Zoals Roderick Veelo onlangs schreef, is “de karaktermoord (is) een laffe uitweg, om het debat te mijden over verschillen van opvatting. Breng Fortuyn in verband met de Holocaust (wat D66-leider Thom de Graaf deed), bestempel Wilders als racist, noem Baudet een fascist en klaar ben je”. Terzijde: Veelo is, op Raspoetin na, mijn meest intieme gelijkgestemde. Vooral de gelijktijdigheid is waarmee onze respectievelijke opvattingen plaatshebben doet mij telkens weer van verbazing van mijn barkruk vallen. En dat is eng. Heel erg eng. Je zou bijna aan predestinatie en astrale velden gaan geloven, ware het niet James Randi mij al jaren terug heeft genezen van mijn aangeboren neiging tot zelfbegoocheling.
Hoe het ook zij, op het ogenblik is de politieke werkelijkheid zodanig dat iedereen, ook het Forum voor Democratie, te stellen heeft met Geert Wilders en zijn partij: de eeuwige spin op de muur die in al zijn roerloze weerzinwekkendheid de zaak op scherp zet.

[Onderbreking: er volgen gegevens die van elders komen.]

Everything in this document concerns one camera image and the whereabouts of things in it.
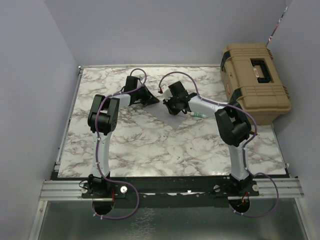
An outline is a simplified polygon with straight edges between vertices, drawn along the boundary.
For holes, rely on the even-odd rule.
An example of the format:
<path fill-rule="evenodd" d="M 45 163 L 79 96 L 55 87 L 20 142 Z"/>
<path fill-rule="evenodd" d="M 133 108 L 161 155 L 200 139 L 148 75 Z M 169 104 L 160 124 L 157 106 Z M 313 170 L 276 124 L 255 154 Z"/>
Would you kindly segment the grey envelope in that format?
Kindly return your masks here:
<path fill-rule="evenodd" d="M 187 118 L 183 113 L 171 115 L 167 107 L 162 102 L 147 105 L 144 107 L 144 110 L 173 129 L 177 129 Z"/>

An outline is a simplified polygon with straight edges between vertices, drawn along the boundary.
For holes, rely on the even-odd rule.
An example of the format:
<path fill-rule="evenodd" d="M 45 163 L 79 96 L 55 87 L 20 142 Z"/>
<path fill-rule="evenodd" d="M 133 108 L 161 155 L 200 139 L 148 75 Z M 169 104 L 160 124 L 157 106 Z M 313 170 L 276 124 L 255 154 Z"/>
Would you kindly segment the green white glue stick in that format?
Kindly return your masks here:
<path fill-rule="evenodd" d="M 203 113 L 199 112 L 191 112 L 190 116 L 195 117 L 195 118 L 206 118 L 207 116 Z"/>

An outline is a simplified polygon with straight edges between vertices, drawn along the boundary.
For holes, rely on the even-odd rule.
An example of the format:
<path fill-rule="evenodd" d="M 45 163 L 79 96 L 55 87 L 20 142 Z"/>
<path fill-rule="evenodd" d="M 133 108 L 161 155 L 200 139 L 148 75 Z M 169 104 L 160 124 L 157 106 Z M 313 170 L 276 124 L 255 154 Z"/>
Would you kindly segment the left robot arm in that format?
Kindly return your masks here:
<path fill-rule="evenodd" d="M 110 182 L 109 149 L 111 136 L 118 123 L 119 110 L 134 104 L 146 107 L 159 102 L 136 76 L 127 76 L 125 86 L 115 96 L 94 96 L 87 119 L 95 150 L 94 164 L 86 184 L 88 193 L 103 198 L 115 185 Z"/>

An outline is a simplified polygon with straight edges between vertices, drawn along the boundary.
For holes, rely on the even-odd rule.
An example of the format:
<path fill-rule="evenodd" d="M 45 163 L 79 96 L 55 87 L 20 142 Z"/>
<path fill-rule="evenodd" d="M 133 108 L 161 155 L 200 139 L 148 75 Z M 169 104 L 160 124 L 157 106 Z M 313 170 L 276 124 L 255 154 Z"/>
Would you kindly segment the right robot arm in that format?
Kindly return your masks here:
<path fill-rule="evenodd" d="M 248 172 L 245 143 L 252 127 L 239 103 L 214 103 L 195 92 L 188 93 L 180 81 L 165 90 L 159 88 L 159 93 L 163 95 L 163 104 L 171 115 L 198 112 L 215 119 L 219 136 L 228 146 L 231 162 L 231 172 L 224 191 L 236 196 L 246 192 L 252 177 Z"/>

De kracht van Wilders, te weten zijn ongenaakbare afzondering in een door gekonkel uitgeteerd staatsbestel, is tegelijk zijn grote zwakte; zijn partij is en blijft een eenmansconstruct, een bolwerk meer dan een partij opgetuigd en in prikkeldraad gewikkeld om de eenvoudige reden dat de dood- lees: islam- hem vanachter elke mesthoop aangluurt. Daar ga je je wel van ingraven. Niet verwonderlijk dus dat hem geen andere weg rest dan de weg naar voren, met de tragische kanttekening dat er geen verlossing te vinden valt aan het einde ervan.
Een zwakte die thans wordt geroken en uitgebuit door een nieuwe wind op rechts, want men weet: buitenstaander zijn is niet genoeg, hoogste tijd voor beleid.